In 2022, California Governor Gavin Newsom broke ground on the Wallis Annenberg Wildlife Crossing (WAWC), a project featuring an overpass for animals atop ten lanes of the 101 Freeway in Southern California. At the ceremony, Newsom boasted that the state had committed $54 million. He promised to “complete the job within another $10 million,” before seeming to hedge on whether that final sum would do the trick. Officials projected a 2025 completion date for the overpass, and estimated that the entire project—which includes the bridge and other ancillary developments—would cost $92 million, some of it coming from private philanthropists.

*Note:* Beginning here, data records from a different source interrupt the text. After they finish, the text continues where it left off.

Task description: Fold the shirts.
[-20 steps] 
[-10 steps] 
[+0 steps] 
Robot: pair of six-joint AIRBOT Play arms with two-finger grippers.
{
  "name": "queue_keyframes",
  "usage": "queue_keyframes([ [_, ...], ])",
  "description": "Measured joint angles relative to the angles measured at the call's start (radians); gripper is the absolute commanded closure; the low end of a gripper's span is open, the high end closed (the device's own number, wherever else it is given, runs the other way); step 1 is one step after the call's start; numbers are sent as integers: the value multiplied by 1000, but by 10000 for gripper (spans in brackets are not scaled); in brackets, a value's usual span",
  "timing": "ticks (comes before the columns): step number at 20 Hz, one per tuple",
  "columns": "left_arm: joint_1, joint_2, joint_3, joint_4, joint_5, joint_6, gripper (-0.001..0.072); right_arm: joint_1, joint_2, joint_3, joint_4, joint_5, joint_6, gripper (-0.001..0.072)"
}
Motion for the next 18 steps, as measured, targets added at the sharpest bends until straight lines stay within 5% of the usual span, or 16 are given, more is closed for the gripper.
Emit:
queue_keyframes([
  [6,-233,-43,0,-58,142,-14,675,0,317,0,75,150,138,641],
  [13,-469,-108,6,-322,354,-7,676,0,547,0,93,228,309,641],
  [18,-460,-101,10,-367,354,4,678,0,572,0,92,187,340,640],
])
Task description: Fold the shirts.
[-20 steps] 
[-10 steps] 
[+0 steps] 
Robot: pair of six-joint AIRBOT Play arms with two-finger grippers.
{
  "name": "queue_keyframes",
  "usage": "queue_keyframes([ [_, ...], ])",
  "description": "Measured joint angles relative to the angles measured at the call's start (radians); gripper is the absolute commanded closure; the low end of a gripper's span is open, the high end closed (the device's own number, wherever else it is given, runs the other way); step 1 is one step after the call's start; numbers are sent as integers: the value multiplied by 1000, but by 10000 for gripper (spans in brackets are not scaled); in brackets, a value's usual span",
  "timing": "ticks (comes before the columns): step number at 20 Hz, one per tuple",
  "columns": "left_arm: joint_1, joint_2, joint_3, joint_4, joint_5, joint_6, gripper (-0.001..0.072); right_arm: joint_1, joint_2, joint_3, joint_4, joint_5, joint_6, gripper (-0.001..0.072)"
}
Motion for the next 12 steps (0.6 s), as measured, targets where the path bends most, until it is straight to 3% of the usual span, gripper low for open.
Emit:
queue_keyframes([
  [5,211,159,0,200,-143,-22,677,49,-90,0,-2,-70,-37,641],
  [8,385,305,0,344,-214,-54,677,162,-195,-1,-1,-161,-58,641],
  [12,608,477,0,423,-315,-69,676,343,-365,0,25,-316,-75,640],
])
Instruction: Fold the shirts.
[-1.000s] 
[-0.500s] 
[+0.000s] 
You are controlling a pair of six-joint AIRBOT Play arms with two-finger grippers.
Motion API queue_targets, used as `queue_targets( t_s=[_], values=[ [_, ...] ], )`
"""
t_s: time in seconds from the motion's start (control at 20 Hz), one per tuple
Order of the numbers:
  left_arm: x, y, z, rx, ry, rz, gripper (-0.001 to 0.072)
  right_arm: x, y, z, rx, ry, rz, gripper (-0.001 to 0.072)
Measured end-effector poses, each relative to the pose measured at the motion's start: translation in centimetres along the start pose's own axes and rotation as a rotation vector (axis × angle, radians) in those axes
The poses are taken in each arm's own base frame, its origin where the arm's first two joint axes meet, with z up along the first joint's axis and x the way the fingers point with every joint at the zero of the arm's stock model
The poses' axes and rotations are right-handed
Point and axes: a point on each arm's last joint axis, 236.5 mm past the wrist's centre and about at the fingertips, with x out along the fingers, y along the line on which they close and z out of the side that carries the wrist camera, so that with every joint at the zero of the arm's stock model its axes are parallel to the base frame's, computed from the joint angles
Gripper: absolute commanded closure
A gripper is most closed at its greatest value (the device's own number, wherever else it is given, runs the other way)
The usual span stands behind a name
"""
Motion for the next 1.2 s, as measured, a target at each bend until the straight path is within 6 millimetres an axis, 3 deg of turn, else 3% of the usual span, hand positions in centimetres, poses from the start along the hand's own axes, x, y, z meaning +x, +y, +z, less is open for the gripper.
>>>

Nearly four years after the ceremony, the bridge is past due and the project some $21 million over budget. What was supposed to be the world’s largest wildlife crossing has become a jobs program for environmentalists, with taxpayers on the hook for what WAWC leader Beth Pratt told us is an overpass “for everything from monarch butterflies to mountain lions.”
Pratt, a cougar-sweater-wearing environmental activist who serves on WAWC’s Partner Leadership Team, is the program’s public face. She is also a regional executive director of the National Wildlife Federation. In 2021, the group received a $25 million grant from “Wallis Annenberg and the Annenberg Foundation” for the bridge that bears the late philanthropist’s name.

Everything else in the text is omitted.